EEG and MEG capture brain activity with remarkable precision, opening up possibilities far beyond traditional neuroscience. My work explores how these signals can be translated into commands, used to monitor brain function, and leveraged to better understand and diagnose neurological conditions. By bridging my BCI expertise with clinical applications, I am building toward a unified framework for detecting, tracking, and relieving neurological symptoms through intelligent neural interfaces.
Most BCI systems rely on simple, localized brain signals, but the brain is anything but simple or localized. I am exploring a richer class of brain dynamics known as neuronal avalanches: brief, spontaneous bursts of activity that ripple across the cortex and carry surprisingly rich information about cognitive and motor states. By incorporating these patterns into closed-loop BCI design, I aim to build systems that are more in tune with how the brain actually works.
Why do some people excel at controlling a BCI while others struggle?
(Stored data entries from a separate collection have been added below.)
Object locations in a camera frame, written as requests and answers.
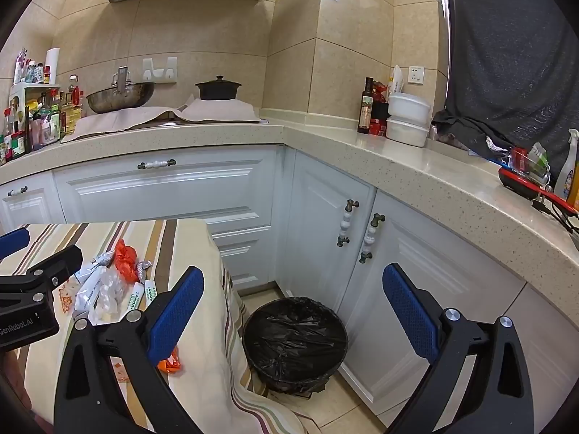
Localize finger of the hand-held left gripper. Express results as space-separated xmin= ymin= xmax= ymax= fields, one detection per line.
xmin=0 ymin=228 xmax=31 ymax=261
xmin=25 ymin=244 xmax=85 ymax=288

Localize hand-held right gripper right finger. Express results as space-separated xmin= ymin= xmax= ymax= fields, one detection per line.
xmin=382 ymin=262 xmax=534 ymax=434

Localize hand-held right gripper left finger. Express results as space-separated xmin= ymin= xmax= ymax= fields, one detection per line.
xmin=53 ymin=266 xmax=205 ymax=434

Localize orange white printed wrapper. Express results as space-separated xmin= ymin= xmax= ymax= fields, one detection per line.
xmin=54 ymin=280 xmax=80 ymax=315

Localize long white sachet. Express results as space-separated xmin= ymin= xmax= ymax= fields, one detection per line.
xmin=73 ymin=275 xmax=107 ymax=322

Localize orange snack wrapper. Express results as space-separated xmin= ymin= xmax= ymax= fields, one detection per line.
xmin=156 ymin=353 xmax=182 ymax=374

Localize clear plastic bag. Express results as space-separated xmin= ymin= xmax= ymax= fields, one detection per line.
xmin=93 ymin=269 xmax=130 ymax=324

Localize orange plastic bag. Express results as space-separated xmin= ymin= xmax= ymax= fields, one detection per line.
xmin=114 ymin=239 xmax=138 ymax=284

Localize bin with black bag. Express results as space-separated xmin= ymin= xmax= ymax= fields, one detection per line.
xmin=242 ymin=297 xmax=349 ymax=395

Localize person's left forearm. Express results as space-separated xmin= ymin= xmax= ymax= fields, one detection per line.
xmin=0 ymin=348 xmax=34 ymax=421

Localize narrow white cabinet door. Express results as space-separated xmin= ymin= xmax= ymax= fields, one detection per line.
xmin=0 ymin=173 xmax=65 ymax=237

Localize striped tablecloth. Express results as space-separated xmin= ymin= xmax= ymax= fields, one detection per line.
xmin=0 ymin=219 xmax=313 ymax=434

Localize white panelled cabinet door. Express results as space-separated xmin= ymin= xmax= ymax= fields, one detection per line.
xmin=339 ymin=190 xmax=528 ymax=419

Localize white corner cabinet door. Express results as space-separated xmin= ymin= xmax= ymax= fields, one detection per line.
xmin=276 ymin=149 xmax=379 ymax=323

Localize group of condiment bottles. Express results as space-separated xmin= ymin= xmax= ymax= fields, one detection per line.
xmin=0 ymin=47 xmax=86 ymax=166

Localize yellow cooking oil bottle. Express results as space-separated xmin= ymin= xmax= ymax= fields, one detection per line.
xmin=62 ymin=75 xmax=86 ymax=135

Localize white spice rack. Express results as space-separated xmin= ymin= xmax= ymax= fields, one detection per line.
xmin=9 ymin=84 xmax=62 ymax=145

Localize beige stove cover cloth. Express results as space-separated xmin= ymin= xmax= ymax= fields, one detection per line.
xmin=61 ymin=98 xmax=264 ymax=142

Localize red black device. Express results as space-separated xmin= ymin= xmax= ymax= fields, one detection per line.
xmin=499 ymin=147 xmax=579 ymax=213

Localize steel wok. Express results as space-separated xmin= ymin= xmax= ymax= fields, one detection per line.
xmin=86 ymin=67 xmax=157 ymax=115

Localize white lidded bowl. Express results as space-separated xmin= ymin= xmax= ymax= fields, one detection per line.
xmin=386 ymin=116 xmax=430 ymax=148
xmin=388 ymin=93 xmax=432 ymax=125

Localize paper towel roll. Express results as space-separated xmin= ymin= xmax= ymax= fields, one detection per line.
xmin=45 ymin=47 xmax=61 ymax=85

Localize red food packets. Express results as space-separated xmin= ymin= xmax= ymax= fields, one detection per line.
xmin=370 ymin=80 xmax=391 ymax=137

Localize clear container with green packets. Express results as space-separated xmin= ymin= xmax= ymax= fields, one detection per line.
xmin=509 ymin=142 xmax=551 ymax=186

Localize dark glass bottle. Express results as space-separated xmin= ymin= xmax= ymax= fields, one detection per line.
xmin=357 ymin=77 xmax=376 ymax=135

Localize white spray bottle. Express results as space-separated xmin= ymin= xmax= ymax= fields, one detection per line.
xmin=554 ymin=129 xmax=579 ymax=202

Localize black lidded pot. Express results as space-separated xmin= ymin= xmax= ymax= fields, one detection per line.
xmin=195 ymin=75 xmax=242 ymax=101

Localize dark curtain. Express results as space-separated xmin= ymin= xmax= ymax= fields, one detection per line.
xmin=432 ymin=0 xmax=579 ymax=182

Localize panelled door handle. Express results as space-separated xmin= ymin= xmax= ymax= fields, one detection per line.
xmin=359 ymin=213 xmax=386 ymax=264

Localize corner door handle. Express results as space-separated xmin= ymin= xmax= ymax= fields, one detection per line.
xmin=337 ymin=199 xmax=360 ymax=248

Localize black cable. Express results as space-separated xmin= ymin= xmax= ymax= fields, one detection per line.
xmin=531 ymin=196 xmax=579 ymax=236

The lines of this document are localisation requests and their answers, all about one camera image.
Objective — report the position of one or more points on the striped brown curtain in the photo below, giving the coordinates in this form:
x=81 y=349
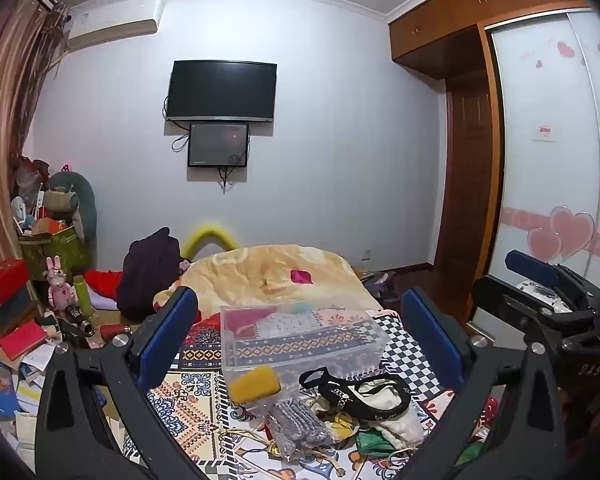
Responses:
x=5 y=135

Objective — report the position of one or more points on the green cloth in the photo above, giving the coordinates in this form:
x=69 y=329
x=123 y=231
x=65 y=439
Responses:
x=375 y=442

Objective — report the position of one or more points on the purple item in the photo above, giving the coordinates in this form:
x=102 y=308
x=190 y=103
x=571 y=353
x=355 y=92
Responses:
x=385 y=285

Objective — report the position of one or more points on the wooden wardrobe with sliding doors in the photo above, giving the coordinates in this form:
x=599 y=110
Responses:
x=540 y=110

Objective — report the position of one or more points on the clear plastic storage box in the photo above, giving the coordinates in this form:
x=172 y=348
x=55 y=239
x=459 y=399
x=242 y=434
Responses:
x=305 y=340

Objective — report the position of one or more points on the wooden door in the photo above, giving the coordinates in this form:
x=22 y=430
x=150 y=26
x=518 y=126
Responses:
x=467 y=175

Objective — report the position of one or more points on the black cylinder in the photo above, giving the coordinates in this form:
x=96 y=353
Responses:
x=77 y=320

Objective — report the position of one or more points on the pink bunny toy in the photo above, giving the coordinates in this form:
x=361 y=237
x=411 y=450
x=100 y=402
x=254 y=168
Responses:
x=59 y=285

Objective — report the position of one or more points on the green storage bag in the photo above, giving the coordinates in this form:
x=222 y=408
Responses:
x=65 y=250

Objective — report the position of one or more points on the red book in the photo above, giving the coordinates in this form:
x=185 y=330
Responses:
x=22 y=340

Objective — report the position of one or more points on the green cylinder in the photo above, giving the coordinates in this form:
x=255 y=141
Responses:
x=81 y=295

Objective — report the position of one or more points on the pile of papers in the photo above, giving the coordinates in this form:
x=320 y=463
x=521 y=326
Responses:
x=15 y=400

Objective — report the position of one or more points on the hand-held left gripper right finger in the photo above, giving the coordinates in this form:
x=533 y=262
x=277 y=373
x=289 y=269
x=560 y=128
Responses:
x=432 y=335

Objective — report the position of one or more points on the black jacket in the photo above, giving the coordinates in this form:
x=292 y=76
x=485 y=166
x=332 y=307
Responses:
x=147 y=275

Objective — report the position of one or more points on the yellow sponge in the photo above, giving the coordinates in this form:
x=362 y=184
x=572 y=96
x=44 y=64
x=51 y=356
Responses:
x=255 y=384

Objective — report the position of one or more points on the red cloth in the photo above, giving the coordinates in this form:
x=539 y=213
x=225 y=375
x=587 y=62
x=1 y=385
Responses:
x=105 y=282

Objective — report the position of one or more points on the wall-mounted black television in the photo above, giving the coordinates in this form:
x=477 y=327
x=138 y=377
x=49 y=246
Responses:
x=220 y=91

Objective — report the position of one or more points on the small black monitor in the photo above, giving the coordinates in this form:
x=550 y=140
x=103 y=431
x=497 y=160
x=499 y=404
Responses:
x=218 y=145

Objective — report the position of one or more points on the colourful patterned bedsheet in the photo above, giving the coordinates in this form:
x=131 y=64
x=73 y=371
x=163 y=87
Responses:
x=190 y=410

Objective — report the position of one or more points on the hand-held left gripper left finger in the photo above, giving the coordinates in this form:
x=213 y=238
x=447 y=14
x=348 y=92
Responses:
x=167 y=332

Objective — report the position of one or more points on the white air conditioner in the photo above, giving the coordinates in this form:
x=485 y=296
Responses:
x=112 y=22

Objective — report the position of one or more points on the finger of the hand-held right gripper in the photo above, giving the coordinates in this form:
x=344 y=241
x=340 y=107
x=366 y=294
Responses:
x=500 y=297
x=530 y=266

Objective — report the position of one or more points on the red box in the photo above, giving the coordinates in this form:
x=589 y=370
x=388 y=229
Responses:
x=5 y=277

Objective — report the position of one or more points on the beige fleece blanket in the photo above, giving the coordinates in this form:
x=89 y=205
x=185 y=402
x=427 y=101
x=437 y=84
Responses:
x=260 y=275

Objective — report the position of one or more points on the yellow foam tube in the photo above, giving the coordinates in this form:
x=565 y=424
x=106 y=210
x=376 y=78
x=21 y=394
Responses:
x=205 y=237

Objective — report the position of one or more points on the grey plush toy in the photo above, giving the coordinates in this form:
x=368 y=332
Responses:
x=82 y=205

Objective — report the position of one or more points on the dark red cylinder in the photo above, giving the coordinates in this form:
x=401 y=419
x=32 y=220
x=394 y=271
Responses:
x=114 y=332

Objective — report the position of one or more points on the grey knitted gloves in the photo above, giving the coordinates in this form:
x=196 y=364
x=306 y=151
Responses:
x=295 y=427
Part of the answer lies in how the brain adapts during training. I study the neurophysiological changes that unfold as users learn to modulate their own brain activity through BCI and neurofeedback, with the goal of making these systems more effective and personalized.
Better algorithms alone won't solve BCI's biggest challenges, we also need better features. I develop decoding approaches that combine multiple signal types and measurement modalities, painting a fuller picture of a user's mental state and improving the reliability and accuracy of neural interfaces.
I contribute to the development (and now to the use) of helium-4 optically pumped magnetometers (OPMs), a new generation of cryogen-free sensors for measuring the brain's and heart's magnetic fields. Lighter, more flexible, and easier to use than traditional systems, these sensors have the potential to make high-quality neuroimaging accessible in entirely new settings.